Spiro has previously been involved with investigations and litigation surrounding Robert Durst, Alec Baldwin and Philip Seymour Hoffman. Spiro has represented musical artists, such as Mick Jagger and Bobby Shmurda, as well as athletes, including Charles Oakley and Julian Edelman.

=== Twitter, Musk, and Tesla ===
In December 2019, Spiro defended Elon Musk in a defamation case raised by Vernon Unsworth from statements made relating to their involvement in the Tham Luang cave rescue. The jury ultimately found Musk not liable. Spiro also represented Musk in a suit brought by shareholders over Tesla acquiring SolarCity. In 2023, the presiding judge declared Musk not liable for pushing shareholders to overpay for the SolarCity acquisition.

In 2022, after Musk took control of Twitter, Spiro was appointed to oversee Twitter's legal, marketing, and trust and safety teams.

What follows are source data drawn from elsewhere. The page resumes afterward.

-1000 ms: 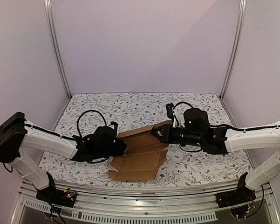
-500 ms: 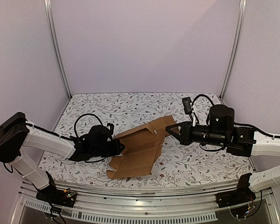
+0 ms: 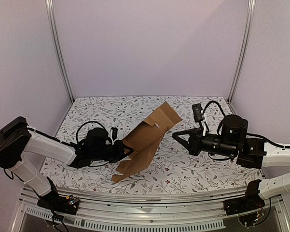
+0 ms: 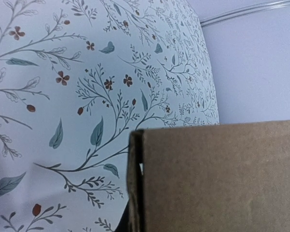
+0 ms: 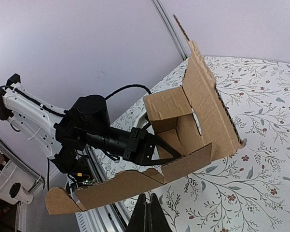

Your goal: Fold the paper box

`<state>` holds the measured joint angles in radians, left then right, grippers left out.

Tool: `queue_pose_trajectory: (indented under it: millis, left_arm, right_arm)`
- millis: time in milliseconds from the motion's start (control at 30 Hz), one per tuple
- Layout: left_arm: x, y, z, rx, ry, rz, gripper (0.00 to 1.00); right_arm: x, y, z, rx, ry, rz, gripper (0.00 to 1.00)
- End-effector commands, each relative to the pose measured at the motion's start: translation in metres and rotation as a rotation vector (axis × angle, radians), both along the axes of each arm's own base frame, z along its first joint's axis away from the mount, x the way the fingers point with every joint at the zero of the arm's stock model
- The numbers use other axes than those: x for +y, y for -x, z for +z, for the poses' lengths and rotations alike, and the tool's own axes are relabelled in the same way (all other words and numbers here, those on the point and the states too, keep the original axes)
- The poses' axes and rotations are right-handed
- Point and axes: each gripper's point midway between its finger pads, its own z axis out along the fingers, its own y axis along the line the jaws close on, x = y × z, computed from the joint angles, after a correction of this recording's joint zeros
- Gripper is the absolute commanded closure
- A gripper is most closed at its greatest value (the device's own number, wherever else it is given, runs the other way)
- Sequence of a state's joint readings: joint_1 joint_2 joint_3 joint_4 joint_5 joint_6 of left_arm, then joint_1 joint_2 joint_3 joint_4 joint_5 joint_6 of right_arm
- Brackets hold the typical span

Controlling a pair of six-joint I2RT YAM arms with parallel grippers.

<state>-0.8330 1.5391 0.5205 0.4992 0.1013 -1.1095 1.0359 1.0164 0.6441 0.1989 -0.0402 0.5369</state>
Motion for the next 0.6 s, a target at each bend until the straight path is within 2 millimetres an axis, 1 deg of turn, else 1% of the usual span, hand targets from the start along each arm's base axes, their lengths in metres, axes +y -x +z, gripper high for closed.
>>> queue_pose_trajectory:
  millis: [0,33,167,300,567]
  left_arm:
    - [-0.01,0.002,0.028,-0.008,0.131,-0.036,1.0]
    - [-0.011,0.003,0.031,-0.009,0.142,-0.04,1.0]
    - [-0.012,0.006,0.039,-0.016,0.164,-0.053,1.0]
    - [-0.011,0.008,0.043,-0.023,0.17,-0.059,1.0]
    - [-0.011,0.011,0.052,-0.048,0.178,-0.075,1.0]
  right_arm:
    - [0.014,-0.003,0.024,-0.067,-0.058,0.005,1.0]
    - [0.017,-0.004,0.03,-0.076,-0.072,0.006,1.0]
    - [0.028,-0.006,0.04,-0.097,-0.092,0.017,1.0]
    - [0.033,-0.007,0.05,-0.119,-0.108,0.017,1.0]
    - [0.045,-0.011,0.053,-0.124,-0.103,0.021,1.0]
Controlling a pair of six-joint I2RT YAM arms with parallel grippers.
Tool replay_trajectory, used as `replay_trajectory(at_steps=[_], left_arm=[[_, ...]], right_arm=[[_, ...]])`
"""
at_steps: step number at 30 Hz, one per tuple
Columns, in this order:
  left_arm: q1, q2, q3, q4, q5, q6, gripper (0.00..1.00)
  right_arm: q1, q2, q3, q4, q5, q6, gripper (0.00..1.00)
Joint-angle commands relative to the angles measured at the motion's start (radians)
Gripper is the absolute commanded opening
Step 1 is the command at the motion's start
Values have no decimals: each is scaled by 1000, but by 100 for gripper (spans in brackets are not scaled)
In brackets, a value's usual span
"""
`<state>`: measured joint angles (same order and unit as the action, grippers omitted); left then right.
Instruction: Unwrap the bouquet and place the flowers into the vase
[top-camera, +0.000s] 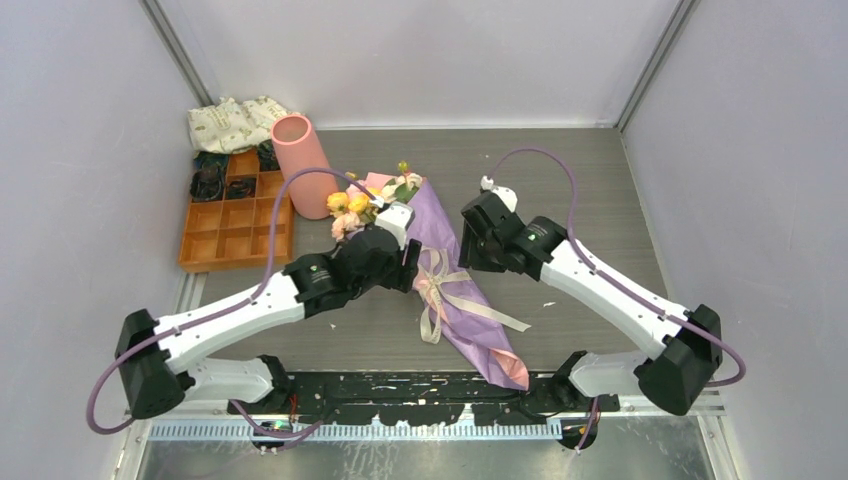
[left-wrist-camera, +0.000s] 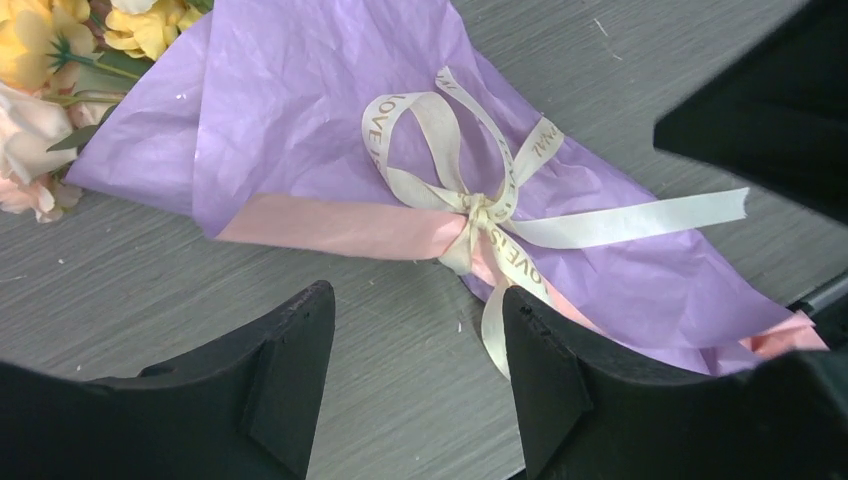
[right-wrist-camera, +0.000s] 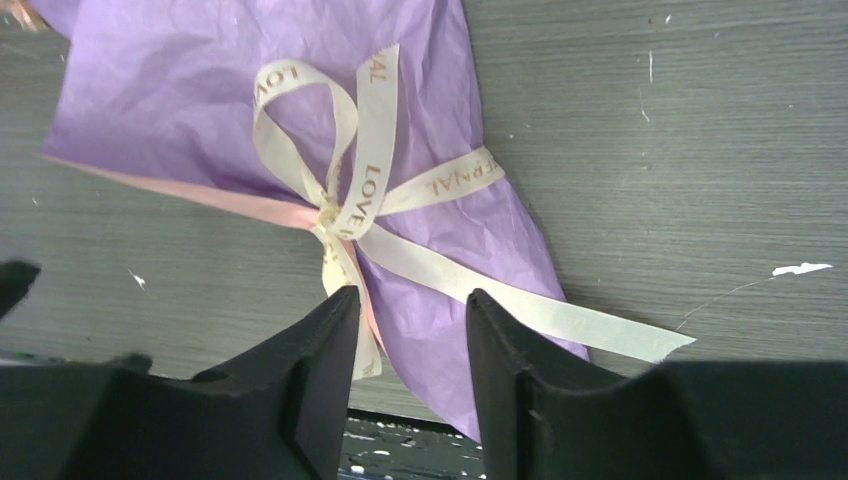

In February 2023, Spiro represented Elon Musk in a securities fraud trial, leading to a verdict that found Musk not liable. The investors in the trial had alleged that Musk misled them when he tweeted in 2018 that he had 'funding secured' to take Tesla private.

Spiro also represented Tesla in a retrial involving a lawsuit filed by former contract worker Owen Diaz. Initially, Diaz was awarded $136.9 million in damages for facing racism at Tesla's premises. However, after an appeal and a new trial with Spiro on the defense team, the damages were reduced to approximately $3.2 million.

In March 2024, Spiro represented Elon Musk in a defamation lawsuit from Benjamin Brody that accused Musk of falsely suggesting that Brody was a government agent who participated in a neo-Nazi brawl. Spiro faced sanctions over the case for "unauthorized practice of law" due to not being licensed to practice in Texas, where the case was brought. A Texas judge dismissed the sanction requests in March 2024, allowing Spiro to continue serving as Musk's lawyer in the defamation case.

In December 2024, he defended Musk after the SEC renewed its investigation into Neuralink.

In September 2025, Spiro was appointed to the position of Chairman of the Board of Directors at CleanCore Solutions, as part of a deal to create the first "Dogecoin Treasury."